Anyway, I think I have gone on for more than long enough. If you care to comment, please do. What are some other ways that these ideas might affect our writing?
*I once knew an alleged kenshi who literally worshiped his mail order katana before practice, and treated us incredulously when we said we were doubtful that “swords have souls.” I say “alleged” because this individual also claimed to have studied kendo for ten years, but had never owned a set of bogu (armor) and had never tested. I can understand that some Americans feel like they must somehow “out-Asian” everyone else in a situation like that order to be more “real.” I just wish they didn’t make the rest of us look like morons in the process.
**That is one reason why kendo just hasn’t caught on with American martial artists. People come to the dojo expecting to become Obi Wan Kenobi in a week and a half, and instead find themselves repeating the same basic motions (men, kote, do) over and over again, literally thousands of times before they’re ever allowed to put on bogu. Their feet will blister and bleed before the callouses build up. Their backs will ache, their arms will feel like they’re going to fall off, and their knees will give out. Depending on how severe their sensei is, they might even throw up. Most Americans just don’t have the patience and discipline.

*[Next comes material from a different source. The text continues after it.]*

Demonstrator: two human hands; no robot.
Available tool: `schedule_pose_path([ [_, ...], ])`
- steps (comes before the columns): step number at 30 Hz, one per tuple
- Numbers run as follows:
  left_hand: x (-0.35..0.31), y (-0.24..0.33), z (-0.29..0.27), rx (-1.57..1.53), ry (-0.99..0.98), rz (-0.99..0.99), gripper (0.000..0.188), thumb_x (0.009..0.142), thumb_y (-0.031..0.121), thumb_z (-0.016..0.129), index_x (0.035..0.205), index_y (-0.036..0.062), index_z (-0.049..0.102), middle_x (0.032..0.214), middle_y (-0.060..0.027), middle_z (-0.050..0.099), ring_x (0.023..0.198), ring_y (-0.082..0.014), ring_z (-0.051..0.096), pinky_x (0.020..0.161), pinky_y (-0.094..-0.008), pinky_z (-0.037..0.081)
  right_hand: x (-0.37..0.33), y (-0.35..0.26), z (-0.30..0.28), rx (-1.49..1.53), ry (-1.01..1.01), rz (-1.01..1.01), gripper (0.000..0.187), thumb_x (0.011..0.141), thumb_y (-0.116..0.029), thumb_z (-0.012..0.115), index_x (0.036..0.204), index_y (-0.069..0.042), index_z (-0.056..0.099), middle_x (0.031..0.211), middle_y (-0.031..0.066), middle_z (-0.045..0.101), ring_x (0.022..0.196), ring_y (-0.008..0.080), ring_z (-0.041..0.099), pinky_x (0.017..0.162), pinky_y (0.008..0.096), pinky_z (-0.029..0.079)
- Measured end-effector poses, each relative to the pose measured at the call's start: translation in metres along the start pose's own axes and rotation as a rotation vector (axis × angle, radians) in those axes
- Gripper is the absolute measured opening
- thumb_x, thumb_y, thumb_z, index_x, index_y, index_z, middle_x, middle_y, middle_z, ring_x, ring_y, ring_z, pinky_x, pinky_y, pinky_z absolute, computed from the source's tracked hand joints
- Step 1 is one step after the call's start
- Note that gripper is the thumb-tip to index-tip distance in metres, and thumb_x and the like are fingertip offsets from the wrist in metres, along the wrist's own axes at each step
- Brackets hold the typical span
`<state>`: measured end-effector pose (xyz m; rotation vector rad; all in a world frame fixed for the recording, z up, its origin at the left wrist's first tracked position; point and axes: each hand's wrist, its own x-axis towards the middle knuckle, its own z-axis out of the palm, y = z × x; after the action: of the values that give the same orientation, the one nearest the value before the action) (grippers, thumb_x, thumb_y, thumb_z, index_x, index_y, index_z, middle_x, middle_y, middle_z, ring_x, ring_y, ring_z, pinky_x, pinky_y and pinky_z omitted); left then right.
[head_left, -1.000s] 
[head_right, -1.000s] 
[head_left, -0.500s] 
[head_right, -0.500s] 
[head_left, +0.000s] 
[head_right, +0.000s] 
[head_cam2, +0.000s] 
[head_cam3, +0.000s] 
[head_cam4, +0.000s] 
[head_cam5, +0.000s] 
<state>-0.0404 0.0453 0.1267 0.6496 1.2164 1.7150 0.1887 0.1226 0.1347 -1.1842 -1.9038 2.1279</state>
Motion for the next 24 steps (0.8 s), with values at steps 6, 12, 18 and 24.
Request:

Our club at our university was like a revolving door of students.
***The sword moves so quickly and unpredictably that you can’t trust your reactions to it. It is very easy to mislead someone who is watching the tip of your sword, and trick them into opening up to you. You should focus on your opponent’s eyes, while keeping the entire motion of their body in view. In kendo, this is called “looking at a far mountain” and I’ll say more about it in the future.
Post Script: Unfortunately, I must also add a very sad note to this post–due to increasing problems with my joints, I’ve had to decide to officially quit practicing kendo for good, starting this week. My body, it seems, was never designed for the kinds of repetitive motions the sport requires. I’ve already had two shoulder surgeries and ignored the advice of two doctors. After going back to practice this month, I felt my elbows start to ache like my shoulders did. Unfortunately, I’m just not good enough at it to justify four surgeries for the sake of kendo, and I would like to be able to move when I’m older.
Kendo has taught me so much over the years, and in many ways it helped me become a strong and honorable man. It gave me a backbone, discipline, and intensity that I doubt that I otherwise would have had. I would like my series of posts here to be a thank you to the sport and those who who have invested so much time and effort in teaching it to me (in chronological order): Kanako Ono, Ai Nariyama, Charles Riddle, Carl Basham Sensei, Russel Ichimura Sensei, and Min Kang. Thank you again for everything you have done. You made a serious difference in my life that will last beyond my days in bogu.